Description of the task:
Could you return the listing below exactly, with every line intact?

Data excerpt:
• • • •

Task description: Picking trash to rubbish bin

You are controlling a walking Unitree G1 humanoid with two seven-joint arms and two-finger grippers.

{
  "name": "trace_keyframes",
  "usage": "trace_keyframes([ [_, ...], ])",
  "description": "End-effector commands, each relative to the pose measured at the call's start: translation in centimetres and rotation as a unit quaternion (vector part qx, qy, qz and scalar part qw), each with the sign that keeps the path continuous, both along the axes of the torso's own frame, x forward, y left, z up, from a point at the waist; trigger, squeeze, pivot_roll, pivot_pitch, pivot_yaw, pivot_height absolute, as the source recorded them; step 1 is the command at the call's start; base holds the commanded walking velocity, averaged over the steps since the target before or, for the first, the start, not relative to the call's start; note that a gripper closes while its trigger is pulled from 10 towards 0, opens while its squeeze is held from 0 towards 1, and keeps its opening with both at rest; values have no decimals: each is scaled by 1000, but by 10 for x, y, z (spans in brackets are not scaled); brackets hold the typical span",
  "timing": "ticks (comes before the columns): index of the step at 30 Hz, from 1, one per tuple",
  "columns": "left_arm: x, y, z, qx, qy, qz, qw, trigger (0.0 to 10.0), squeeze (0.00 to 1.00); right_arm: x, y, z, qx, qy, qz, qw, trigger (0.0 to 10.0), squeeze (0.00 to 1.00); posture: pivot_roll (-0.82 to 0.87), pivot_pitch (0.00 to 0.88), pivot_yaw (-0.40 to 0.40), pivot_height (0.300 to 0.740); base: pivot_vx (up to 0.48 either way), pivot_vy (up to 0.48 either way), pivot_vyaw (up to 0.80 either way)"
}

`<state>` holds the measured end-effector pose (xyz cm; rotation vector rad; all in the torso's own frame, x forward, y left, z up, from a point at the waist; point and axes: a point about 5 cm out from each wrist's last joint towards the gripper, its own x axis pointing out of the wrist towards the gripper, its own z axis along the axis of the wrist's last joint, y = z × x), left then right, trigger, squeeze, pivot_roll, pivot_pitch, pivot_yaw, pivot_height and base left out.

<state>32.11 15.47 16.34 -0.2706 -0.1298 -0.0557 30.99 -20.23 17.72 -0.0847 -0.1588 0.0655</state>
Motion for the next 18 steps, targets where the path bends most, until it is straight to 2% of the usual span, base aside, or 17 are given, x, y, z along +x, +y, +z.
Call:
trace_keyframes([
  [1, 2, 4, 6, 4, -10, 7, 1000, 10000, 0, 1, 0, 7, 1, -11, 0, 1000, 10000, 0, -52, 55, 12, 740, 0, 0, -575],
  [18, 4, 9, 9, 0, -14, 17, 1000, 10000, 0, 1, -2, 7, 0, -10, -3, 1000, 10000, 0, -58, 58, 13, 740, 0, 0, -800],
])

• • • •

Output:
Task description: Picking trash to rubbish bin

You are controlling a walking Unitree G1 humanoid with two seven-joint arms and two-finger grippers.

{
  "name": "trace_keyframes",
  "usage": "trace_keyframes([ [_, ...], ])",
  "description": "End-effector commands, each relative to the pose measured at the call's start: translation in centimetres and rotation as a unit quaternion (vector part qx, qy, qz and scalar part qw), each with the sign that keeps the path continuous, both along the axes of the torso's own frame, x forward, y left, z up, from a point at the waist; trigger, squeeze, pivot_roll, pivot_pitch, pivot_yaw, pivot_height absolute, as the source recorded them; step 1 is the command at the call's start; base holds the commanded walking velocity, averaged over the steps since the target before or, for the first, the start, not relative to the call's start; note that a gripper closes while its trigger is pulled from 10 towards 0, opens while its squeeze is held from 0 towards 1, and keeps its opening with both at rest; values have no decimals: each is scaled by 1000, but by 10 for x, y, z (spans in brackets are not scaled); brackets hold the typical span",
  "timing": "ticks (comes before the columns): index of the step at 30 Hz, from 1, one per tuple",
  "columns": "left_arm: x, y, z, qx, qy, qz, qw, trigger (0.0 to 10.0), squeeze (0.00 to 1.00); right_arm: x, y, z, qx, qy, qz, qw, trigger (0.0 to 10.0), squeeze (0.00 to 1.00); posture: pivot_roll (-0.82 to 0.87), pivot_pitch (0.00 to 0.88), pivot_yaw (-0.40 to 0.40), pivot_height (0.300 to 0.740); base: pivot_vx (up to 0.48 either way), pivot_vy (up to 0.48 either way), pivot_vyaw (up to 0.80 either way)"
}

`<state>` holds the measured end-effector pose (xyz cm; rotation vector rad; all in the torso's own frame, x forward, y left, z up, from a point at the waist; point and axes: a point about 5 cm out from each wrist's last joint towards the gripper, its own x axis pointing out of the wrist towards the gripper, its own z axis along the axis of the wrist's last joint, y = z × x), left then right, trigger, squeeze, pivot_roll, pivot_pitch, pivot_yaw, pivot_height and base left out.

<state>32.11 15.47 16.34 -0.2706 -0.1298 -0.0557 30.99 -20.23 17.72 -0.0847 -0.1588 0.0655</state>
Motion for the next 18 steps, targets where the path bends most, until it is straight to 2% of the usual span, base aside, or 17 are given, x, y, z along +x, +y, +z.
Call:
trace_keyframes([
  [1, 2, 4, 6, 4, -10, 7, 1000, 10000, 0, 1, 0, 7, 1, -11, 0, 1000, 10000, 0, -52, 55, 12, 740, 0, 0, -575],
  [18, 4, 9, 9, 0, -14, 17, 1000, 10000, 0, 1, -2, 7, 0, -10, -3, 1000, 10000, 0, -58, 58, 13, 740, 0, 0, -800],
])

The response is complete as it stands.